■ Data under study
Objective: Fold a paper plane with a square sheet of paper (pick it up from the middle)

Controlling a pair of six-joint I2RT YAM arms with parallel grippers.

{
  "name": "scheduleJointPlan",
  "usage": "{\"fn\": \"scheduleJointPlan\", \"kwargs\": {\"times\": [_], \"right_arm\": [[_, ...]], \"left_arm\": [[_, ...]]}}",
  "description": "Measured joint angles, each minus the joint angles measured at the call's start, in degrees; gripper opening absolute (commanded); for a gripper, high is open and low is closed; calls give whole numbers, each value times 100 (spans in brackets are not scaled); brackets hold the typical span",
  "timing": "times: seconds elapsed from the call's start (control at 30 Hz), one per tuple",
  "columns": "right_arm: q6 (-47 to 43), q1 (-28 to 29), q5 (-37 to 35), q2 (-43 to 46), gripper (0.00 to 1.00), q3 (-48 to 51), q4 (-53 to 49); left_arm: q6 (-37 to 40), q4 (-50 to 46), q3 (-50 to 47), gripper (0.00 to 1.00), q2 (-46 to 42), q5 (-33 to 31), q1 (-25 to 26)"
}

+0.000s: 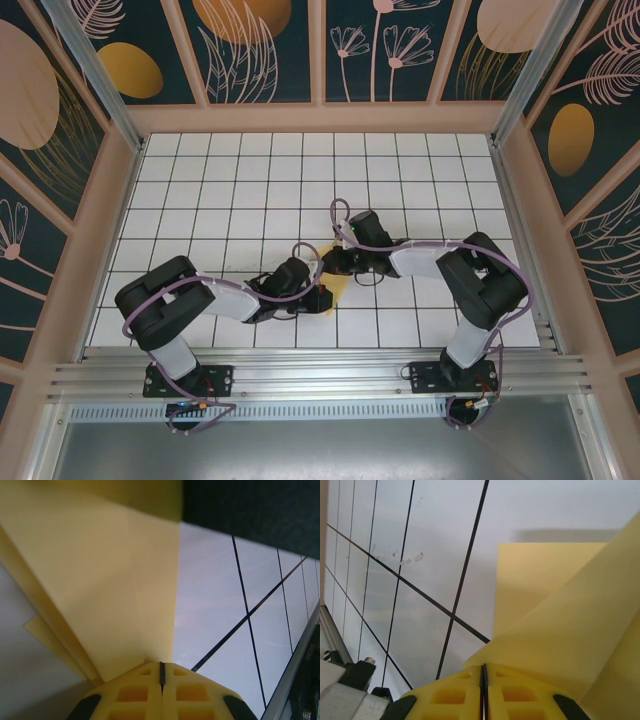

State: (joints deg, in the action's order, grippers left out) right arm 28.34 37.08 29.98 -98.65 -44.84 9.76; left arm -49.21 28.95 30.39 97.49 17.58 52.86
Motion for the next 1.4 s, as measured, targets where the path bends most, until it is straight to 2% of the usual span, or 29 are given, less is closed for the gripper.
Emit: {"fn": "scheduleJointPlan", "kwargs": {"times": [0.27, 0.77, 1.03, 1.3, 1.4], "right_arm": [[-107, -109, -170, -402, 11, -79, -17], [-105, -573, 726, -999, 13, -697, -247], [-260, -785, 319, -1272, 14, -1222, -413], [-297, -796, 243, -1478, 14, -1646, -800], [-387, -944, -94, -1635, 15, -1937, -732]], "left_arm": [[275, 28, -50, 0, -26, 59, 0], [380, 79, -61, 0, 2, 127, -11], [380, 90, -68, 0, 7, 131, -11], [400, 94, -76, 0, 4, 138, -11], [420, 98, -79, 0, 0, 144, -11]]}}
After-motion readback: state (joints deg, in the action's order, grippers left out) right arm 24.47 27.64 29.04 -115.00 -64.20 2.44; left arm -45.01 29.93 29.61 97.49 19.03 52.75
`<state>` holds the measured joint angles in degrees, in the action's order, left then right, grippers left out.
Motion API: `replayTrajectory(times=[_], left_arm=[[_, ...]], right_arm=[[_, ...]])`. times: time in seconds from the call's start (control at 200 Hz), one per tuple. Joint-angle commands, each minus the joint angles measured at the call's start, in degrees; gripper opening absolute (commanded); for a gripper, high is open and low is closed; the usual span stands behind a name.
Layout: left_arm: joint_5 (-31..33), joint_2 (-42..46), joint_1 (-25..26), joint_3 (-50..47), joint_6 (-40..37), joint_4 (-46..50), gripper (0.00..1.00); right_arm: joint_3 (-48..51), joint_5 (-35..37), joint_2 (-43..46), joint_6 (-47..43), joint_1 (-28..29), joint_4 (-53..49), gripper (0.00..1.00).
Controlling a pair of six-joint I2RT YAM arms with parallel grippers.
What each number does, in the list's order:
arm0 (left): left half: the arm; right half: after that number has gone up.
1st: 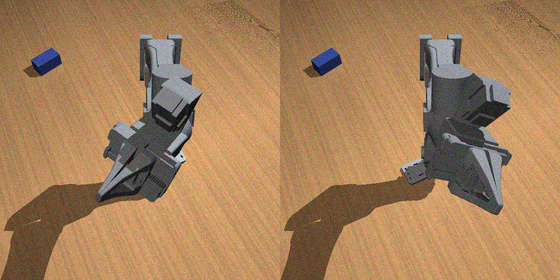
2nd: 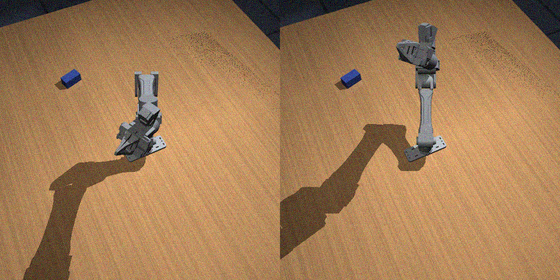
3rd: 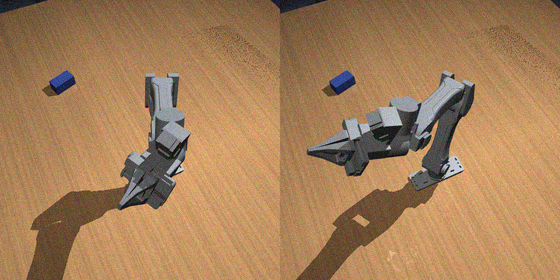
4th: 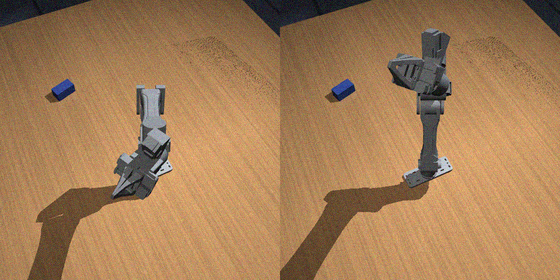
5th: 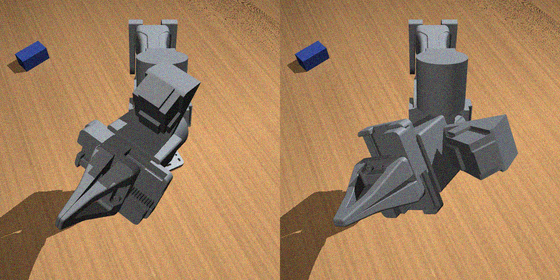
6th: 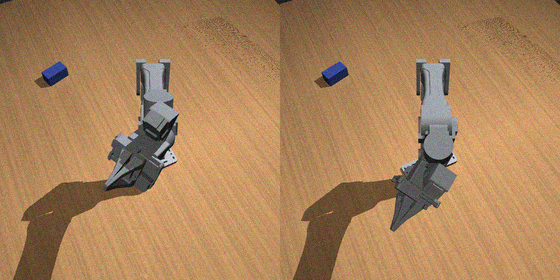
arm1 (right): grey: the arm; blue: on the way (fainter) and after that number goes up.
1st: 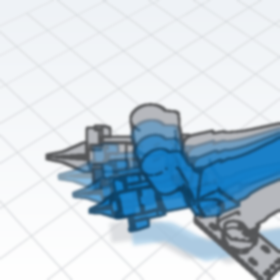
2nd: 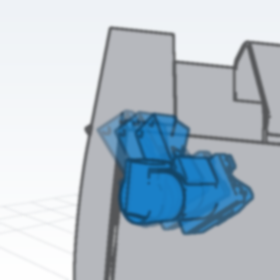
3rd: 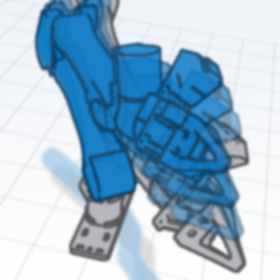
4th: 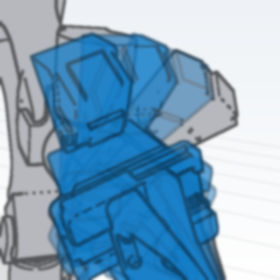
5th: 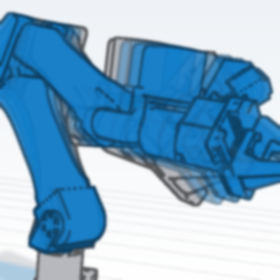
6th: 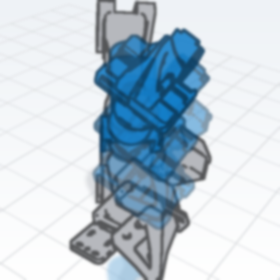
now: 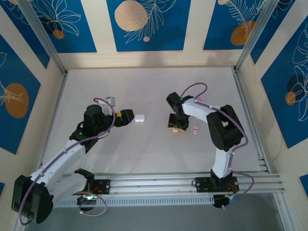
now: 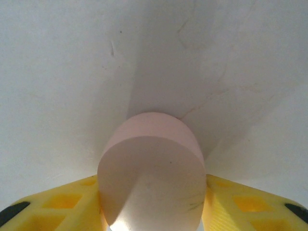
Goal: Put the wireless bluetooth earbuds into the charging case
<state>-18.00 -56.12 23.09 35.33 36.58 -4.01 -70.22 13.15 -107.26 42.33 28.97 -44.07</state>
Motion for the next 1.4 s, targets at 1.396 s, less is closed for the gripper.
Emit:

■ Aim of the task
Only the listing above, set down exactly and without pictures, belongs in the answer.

■ Exercise solution
Objective: Fold a paper plane with a square sheet of paper (pick it up from the middle)

Controlling a pair of six-joint I2RT YAM arms with parallel grippers.

{
  "name": "scheduleJointPlan",
  "usage": "{\"fn\": \"scheduleJointPlan\", \"kwargs\": {\"times\": [_], \"right_arm\": [[_, ...]], \"left_arm\": [[_, ...]]}}",
  "description": "Measured joint angles, each minus the joint angles measured at the call's start, in degrees; gripper opening absolute (commanded); for a gripper, high is open and low is closed; calls give whole numbers, each value times 100 (spans in brackets are not scaled); brackets hold the typical span",
  "timing": "times: seconds elapsed from the call's start (control at 30 Hz), one per tuple",
  "columns": "right_arm: q6 (-47 to 43), q1 (-28 to 29), q5 (-37 to 35), q2 (-43 to 46), gripper (0.00 to 1.00), q3 (-48 to 51), q4 (-53 to 49); left_arm: q6 (-37 to 40), q4 (-50 to 46), q3 (-50 to 47), gripper (0.00 to 1.00), q2 (-46 to 42), q5 (-33 to 31), q1 (-25 to 26)"
}

+0.000s: 

State: (joints deg, in the action's order, grippers left out) right arm 28.34 37.08 29.98 -98.65 -44.84 9.76; left arm -49.21 28.95 30.39 97.49 17.58 52.86
Motion for the next 1.4 s, as measured, targets where the path bends most, until it is straight to 2% of the usual span, or 29 are given, less is closed for the gripper.
Emit: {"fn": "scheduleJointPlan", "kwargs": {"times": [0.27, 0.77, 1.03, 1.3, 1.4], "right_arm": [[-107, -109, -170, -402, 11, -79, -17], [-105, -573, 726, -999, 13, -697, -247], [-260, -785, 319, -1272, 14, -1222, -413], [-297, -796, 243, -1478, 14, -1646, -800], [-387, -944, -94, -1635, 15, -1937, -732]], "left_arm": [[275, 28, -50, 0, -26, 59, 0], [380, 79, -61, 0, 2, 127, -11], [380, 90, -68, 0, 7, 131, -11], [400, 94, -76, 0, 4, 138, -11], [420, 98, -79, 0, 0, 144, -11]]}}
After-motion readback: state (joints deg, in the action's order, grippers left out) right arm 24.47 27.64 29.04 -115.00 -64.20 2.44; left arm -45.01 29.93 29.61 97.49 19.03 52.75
`<state>` holds the measured joint angles in degrees, in the action's order, left then right, grippers left out.
Motion API: `replayTrajectory(times=[_], left_arm=[[_, ...]], right_arm=[[_, ...]])`. times: time in seconds from the call's start (control at 200 Hz), one per tuple. Joint-angle commands, each minus the joint angles measured at the call's start, in degrees; gripper opening absolute (commanded); for a gripper, high is open and low is closed; the usual span stands behind a name.
Layout: left_arm: joint_5 (-31..33), joint_2 (-42..46), joint_1 (-25..26), joint_3 (-50..47), joint_6 (-40..37), joint_4 (-46..50), gripper (0.00..1.00); right_arm: joint_3 (-48..51), joint_5 (-35..37), joint_2 (-43..46), joint_6 (-47..43), joint_1 (-28..29), joint_4 (-53..49), gripper (0.00..1.00).
Controlling a pair of six-joint I2RT YAM arms with parallel grippers.
What each number does, in the list's order:
arm0 (left): left half: the arm; right half: after that number has gone up.
1st: 
2nd: 
3rd: 
4th: 
5th: 
6th: 
arm1 (right): grey: the arm; blue: on the way (fainter) and after that number goes up.
1st: 
2nd: 
3rd: 
4th: 
5th: 
6th: 
now: 
now: 
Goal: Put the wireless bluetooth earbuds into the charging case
<state>-18.00 -56.12 23.09 35.33 36.58 -4.01 -70.22 13.15 -107.26 42.33 28.97 -44.07</state>
Motion for the next 1.4 s, targets at 1.396 s, less is closed for the gripper.
Emit:

The exercise asks for nothing further.